Kein Politiker will sich seitdem noch einmal die Finger verbrennen an der
Frage von Fleisch und Gemüse. Und doch werden sie das heiße Eisen anfassen
müssen, wenn es so weitergeht. Es gibt kein Grundrecht auf Fleisch, vor
allem nicht in Zeiten des Klimawandels. Es können noch so viel Windräder
aufgestellt, Solarmodule auf Dächer geklebt oder Wände gedämmt werden. Am
Fleisch, danach sieht es gerade aus, wird sich einmal entscheiden, ob diese
Gesellschaft tatsächlich Verantwortung für den Klimawandel übernimmt oder
nicht.
Warum die Steuer? Weil die Landwirtschaft in Deutschland nach der Industrie
der zweitgrößte Verursacher von Treibhausgasen ist. Und dabei 70 Prozent,
also der Hauptanteil, auf die Tierhaltung gehen. Da ist das Methan, weit
schädlicher für die Atmosphäre als CO2, das nicht nur Rinder, aber Rinder
insbesondere, ausfurzen. Es entstehen aber auch Lachgase und Stickoxide,
wenn Gülle und mineralische Dünger ausgebracht werden, um Futterpflanzen
anzubauen. Eingerechnet sind zudem die Moorflächen, wichtige CO2-Speicher,
die umgenutzt als Weide- oder Ackerland ihre Funktion verlieren.

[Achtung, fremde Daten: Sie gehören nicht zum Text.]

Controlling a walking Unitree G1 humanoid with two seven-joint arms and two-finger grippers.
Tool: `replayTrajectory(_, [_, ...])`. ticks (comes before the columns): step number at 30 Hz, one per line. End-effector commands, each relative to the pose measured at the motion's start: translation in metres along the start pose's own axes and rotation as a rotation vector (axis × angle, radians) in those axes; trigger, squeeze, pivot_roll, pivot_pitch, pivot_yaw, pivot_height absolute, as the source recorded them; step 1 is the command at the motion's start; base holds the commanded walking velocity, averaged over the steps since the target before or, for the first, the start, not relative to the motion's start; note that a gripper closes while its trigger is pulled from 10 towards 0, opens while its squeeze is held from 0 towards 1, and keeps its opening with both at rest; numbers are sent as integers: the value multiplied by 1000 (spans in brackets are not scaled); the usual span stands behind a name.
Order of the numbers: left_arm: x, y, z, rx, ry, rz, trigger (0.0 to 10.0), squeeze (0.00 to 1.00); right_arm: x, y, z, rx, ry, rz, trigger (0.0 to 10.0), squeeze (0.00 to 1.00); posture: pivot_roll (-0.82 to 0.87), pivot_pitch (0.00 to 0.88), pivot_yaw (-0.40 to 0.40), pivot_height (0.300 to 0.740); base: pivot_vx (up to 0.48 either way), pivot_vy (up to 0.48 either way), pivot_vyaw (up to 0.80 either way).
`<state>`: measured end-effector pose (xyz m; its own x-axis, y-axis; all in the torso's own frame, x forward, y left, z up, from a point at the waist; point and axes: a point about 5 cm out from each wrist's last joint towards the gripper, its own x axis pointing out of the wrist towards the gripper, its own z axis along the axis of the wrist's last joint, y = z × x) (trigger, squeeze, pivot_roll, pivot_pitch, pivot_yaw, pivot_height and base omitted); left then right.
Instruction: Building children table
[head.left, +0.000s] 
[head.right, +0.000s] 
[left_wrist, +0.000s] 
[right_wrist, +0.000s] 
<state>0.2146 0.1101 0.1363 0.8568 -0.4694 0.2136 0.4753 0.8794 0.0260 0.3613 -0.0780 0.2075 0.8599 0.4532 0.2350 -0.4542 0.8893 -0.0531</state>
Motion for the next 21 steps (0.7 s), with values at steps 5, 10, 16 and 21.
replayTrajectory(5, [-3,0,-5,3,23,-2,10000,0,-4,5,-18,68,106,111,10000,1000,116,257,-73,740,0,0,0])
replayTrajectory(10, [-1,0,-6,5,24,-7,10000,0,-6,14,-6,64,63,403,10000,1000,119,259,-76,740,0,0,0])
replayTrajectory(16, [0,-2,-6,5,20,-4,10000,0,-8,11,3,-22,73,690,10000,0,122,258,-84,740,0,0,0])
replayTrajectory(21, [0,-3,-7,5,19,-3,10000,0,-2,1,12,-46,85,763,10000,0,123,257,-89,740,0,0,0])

Um die Klimaschutzziele von Paris zu erreichen, sagen Forscher, muss der
Tierbestand in Deutschland bis 2050 halbiert werden, und die Menschen
hierzulande sollten nur noch halb so viel tierische Produkte essen wie
heute. Ob das überhaupt mit einer erhöhten Mehrwertsteuer allein zu
schaffen ist?
Der Vorschlag, den normalen Mehrwertsteuersatz auf Fleisch zu erheben,
findet sich mittlerweile nicht mehr im Klimaschutzplan. Kaum ausgesprochen,
standen die Kritiker auf dem Plan: Es sei gar nicht ausgemacht, ob eine
höhere Mehrwertsteuer etwas am Konsum ändere. Und wenn, dann hieße das, nur
noch Reiche können sich Fleisch leisten. Ohnehin sei das deutsche
Mehrwertsteuersystem nicht nachvollziehbar, da helfe nicht, noch weiteren
Unsinn damit anzustellen. Bundeslandwirtschaftsminister Christian Schmidt
sagte sogar, Klimaschutz und Ernährungssicherheit dürften nicht
gegeneinander ausgespielt werden. In wenigen Tagen entstand das Bild, der
Hunger halte wieder Einzug, sollte die Steuer eingeführt werden.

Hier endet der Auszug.